I had originally intended to write an article about anticipating problem areas you could build a site around. I was thinking about the oil-shortage problems, hoping that I could find a site that had great content about how you as a business or consumer could prepare for and/or deal with the problems this might bring about. So I typed in “energy.com” in my browser. It focuses on that issue, all right, but it’s about as dull, dry, and lacking in personality as a site could be.

Imagine energy.com with some energy, some personality, some passion. Heck, it might be worth subscribing to. At present, it’s not.

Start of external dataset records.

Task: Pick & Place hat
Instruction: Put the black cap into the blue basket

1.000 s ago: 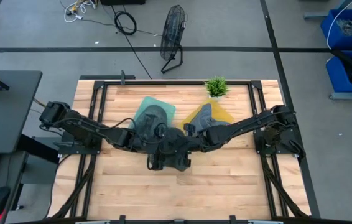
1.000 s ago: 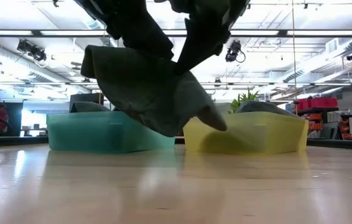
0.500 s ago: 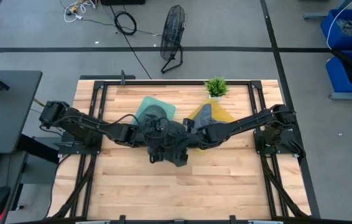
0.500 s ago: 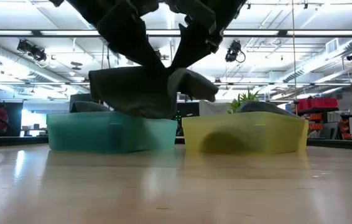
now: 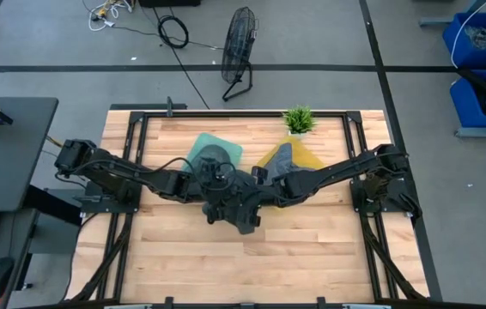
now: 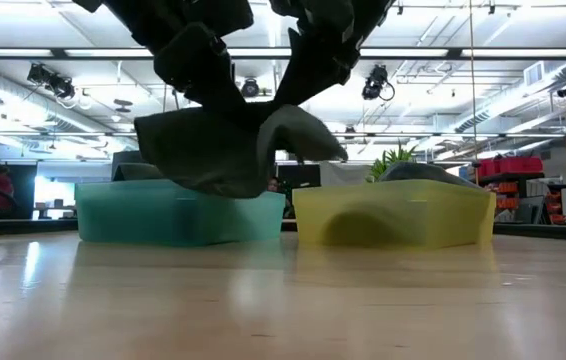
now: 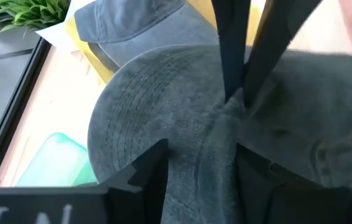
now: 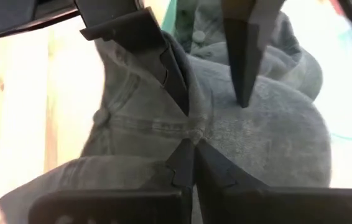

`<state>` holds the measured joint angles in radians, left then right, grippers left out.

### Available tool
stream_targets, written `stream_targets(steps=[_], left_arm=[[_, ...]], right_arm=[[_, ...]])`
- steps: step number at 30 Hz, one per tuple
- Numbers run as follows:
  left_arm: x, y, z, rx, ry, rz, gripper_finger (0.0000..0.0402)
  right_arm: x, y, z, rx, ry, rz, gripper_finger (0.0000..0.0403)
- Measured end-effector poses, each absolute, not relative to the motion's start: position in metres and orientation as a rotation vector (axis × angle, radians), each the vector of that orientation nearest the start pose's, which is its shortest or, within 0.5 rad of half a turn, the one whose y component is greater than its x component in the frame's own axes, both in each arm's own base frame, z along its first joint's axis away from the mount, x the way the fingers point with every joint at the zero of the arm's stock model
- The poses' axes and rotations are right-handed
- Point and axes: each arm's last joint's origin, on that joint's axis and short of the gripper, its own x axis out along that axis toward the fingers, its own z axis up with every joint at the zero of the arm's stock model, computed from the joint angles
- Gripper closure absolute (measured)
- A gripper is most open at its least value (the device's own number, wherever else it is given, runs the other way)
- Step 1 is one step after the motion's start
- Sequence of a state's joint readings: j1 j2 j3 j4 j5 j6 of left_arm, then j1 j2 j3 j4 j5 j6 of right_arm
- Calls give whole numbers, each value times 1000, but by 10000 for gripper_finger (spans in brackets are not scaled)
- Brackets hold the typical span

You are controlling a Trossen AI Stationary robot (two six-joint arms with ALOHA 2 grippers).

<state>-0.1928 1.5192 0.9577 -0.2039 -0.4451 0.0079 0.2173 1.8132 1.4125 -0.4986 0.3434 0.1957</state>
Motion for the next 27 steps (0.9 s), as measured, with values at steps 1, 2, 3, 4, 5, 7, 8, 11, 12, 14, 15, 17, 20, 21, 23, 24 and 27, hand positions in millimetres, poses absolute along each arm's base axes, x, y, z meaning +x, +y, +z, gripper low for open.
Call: stream_targets(steps=[1,2,3,4,5,7,8,11,12,14,15,17,20,21,23,24,27], left_arm=[[310,-48,222,249,735,237,256],[310,-48,222,249,737,238,265],[310,-48,222,250,737,237,277],[310,-48,222,251,736,236,290],[310,-48,222,253,735,235,305],[310,-47,222,252,737,231,338],[310,-47,222,254,738,229,355],[308,-47,226,269,725,231,390],[307,-46,229,268,714,236,390],[306,-46,239,278,701,249,386],[305,-45,247,292,698,261,383],[305,-45,265,337,699,302,380],[300,-41,295,417,744,372,383],[299,-38,304,431,762,389,385],[294,-31,316,451,831,406,388],[292,-27,320,460,867,415,389],[285,-13,323,472,960,444,390]], right_arm=[[384,75,245,-74,844,-210,395],[384,74,245,-81,842,-220,394],[385,73,245,-83,842,-224,393],[385,72,245,-85,842,-226,390],[385,72,245,-84,842,-227,386],[385,71,245,-83,841,-229,376],[385,71,245,-84,841,-230,370],[385,71,246,-93,839,-230,349],[384,71,248,-108,837,-223,342],[381,72,255,-159,824,-206,330],[378,71,261,-173,810,-209,325],[371,68,276,-184,772,-242,319],[353,62,304,-240,724,-298,317],[344,59,313,-268,718,-321,318],[329,55,332,-294,685,-354,321],[320,53,340,-297,674,-359,323],[297,48,359,-281,664,-362,331]])
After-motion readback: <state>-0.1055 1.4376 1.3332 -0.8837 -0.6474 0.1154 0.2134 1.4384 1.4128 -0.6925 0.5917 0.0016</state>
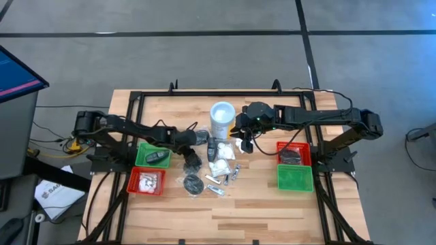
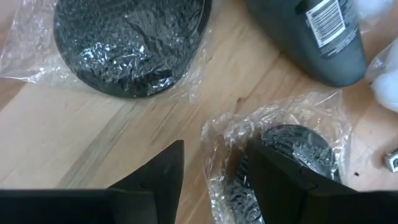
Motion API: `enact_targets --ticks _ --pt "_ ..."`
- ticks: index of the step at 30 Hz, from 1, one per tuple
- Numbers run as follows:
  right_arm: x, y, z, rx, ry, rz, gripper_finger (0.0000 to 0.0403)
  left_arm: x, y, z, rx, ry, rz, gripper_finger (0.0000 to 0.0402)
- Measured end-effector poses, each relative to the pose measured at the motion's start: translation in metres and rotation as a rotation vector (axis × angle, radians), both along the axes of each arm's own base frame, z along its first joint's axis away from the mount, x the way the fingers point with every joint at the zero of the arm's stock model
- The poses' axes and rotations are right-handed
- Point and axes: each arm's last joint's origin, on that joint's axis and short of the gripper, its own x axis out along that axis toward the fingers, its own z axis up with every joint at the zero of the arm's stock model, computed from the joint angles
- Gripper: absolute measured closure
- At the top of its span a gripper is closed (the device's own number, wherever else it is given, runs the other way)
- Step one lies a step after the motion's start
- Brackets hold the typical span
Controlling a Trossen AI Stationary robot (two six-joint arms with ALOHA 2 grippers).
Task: Pick & Place Travel size toiletries
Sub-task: Put the hairbrush into the right red bin
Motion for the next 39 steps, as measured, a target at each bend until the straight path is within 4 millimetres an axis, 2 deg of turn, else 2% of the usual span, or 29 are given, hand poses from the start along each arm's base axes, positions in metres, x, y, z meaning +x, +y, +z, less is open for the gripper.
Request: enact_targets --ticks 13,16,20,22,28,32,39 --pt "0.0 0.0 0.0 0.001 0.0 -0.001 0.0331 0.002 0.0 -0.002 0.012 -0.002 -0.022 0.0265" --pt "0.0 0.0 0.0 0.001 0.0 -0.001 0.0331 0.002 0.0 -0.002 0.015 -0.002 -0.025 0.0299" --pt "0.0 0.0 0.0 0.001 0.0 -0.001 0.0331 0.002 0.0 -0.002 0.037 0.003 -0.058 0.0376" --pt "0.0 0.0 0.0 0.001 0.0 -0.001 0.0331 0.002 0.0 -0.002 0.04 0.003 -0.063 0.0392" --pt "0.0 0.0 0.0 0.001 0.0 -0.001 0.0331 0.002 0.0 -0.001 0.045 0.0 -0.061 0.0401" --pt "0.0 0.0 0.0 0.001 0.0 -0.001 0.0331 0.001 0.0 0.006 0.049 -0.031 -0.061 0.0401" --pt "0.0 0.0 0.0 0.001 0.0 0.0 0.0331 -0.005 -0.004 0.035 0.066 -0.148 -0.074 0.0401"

So here’s your assignment: Spend the next hour surfing through iEntry.com. Look at the ads. Read the articles. Note how many ways you can subscribe to its e-zines. Think of how you might be able to offer the kind of personalized service to your sponsors that it does. It may be different than the way Richard does it. Think of how you can breathe some life and personality into your site or e-zine. It may not be the Heather-centric approach you saw in eZined.com. It might just be something simple like adding the photos of your writers on to the articles they write. Or adding a little zing to their bios.

The key is to remember that this industry is still quite young way too young for us to adhere too firmly to “standard” ways of doing things. Experiment a little. Imitate with an added twist. Have some fun.

Who knows? You might join the emerging group of profitable online publishers.